Modelling the distribution of badgers Meles meles: comparing predictions from field‐based and remotely derived habitat data

Abstract

ABSTRACT Environmental heterogeneity is important in determining the distribution and abundance of organisms at various spatial scales. The ability to understand and predict distribution patterns is important for solving many management problems in conservation biology and wildlife epidemiology. The badger Meles meles is a highly adaptable, medium‐sized carnivore, distributed throughout temperate Eurasia, which shows a wide diversity of social and spatial organization. Within Britain, badgers are not only legally protected, but they also serve as a wildlife host for bovine tuberculosis Mycobacterium bovis. An evaluation of the role of badgers in the dynamics of this infection depends on understanding the responses of badgers to the environment at different spatial scales. The use of digital data to provide information on habitats for distribution models is becoming common. Digital data are increasingly accessible and are generally cheaper than field surveys. There has been little research, however, to compare the accuracy of models based on field‐derived and remotely derived data.
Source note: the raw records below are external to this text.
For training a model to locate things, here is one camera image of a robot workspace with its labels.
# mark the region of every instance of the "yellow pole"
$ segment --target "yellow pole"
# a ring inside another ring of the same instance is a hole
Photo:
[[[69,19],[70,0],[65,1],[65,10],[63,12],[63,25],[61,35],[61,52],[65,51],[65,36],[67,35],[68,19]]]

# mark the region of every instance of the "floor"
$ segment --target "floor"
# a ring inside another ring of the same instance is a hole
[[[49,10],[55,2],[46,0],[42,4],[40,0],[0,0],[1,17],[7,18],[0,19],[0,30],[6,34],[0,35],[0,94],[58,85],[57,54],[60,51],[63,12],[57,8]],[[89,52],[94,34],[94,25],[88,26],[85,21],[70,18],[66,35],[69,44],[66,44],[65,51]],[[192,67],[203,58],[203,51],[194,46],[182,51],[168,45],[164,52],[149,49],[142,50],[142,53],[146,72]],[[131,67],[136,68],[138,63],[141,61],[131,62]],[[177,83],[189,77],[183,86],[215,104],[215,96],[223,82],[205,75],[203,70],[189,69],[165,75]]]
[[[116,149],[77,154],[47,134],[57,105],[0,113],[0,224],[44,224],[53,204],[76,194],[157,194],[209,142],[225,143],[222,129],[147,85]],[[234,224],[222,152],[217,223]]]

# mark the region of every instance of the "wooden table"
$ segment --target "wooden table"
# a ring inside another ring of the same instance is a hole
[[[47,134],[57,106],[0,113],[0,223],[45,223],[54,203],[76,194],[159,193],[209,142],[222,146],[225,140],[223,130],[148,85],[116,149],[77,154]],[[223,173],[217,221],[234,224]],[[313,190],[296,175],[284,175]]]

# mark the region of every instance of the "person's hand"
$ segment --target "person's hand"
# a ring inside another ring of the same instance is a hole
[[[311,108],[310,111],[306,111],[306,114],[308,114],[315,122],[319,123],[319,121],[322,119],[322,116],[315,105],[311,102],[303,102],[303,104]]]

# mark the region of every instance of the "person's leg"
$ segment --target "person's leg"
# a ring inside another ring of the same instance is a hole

In this paper, we make quantified comparisons between large‐scale presence/absence models for badgers in Britain, based on field‐surveyed habitat data and remotely derived digital data, comprising elevation, geology and soil. We developed four models: 1980s badger survey data using field‐based and digital data, and 1990s badger survey data using field‐based and digital data. We divided each of the four datasets into two subsets and used one subset for training (developing) the model and the other for testing it. All four training models had classification accuracies in excess of 69%. The models generated from digital data were slightly more accurate than those generated from field‐derived habitat data. The high classificatory ability of the digital‐based models suggests that the use of digital data may overcome many of the problems associated with field data in wildlife‐habitat modelling, such as cost and restricted geographical coverage, without any significant impact on model performance for some species. The more widespread use of digital data in wildlife‐habitat models should enhance their accuracy, repeatability and applicability and make them better‐suited as tools to aid policy‐ and decision‐making processes.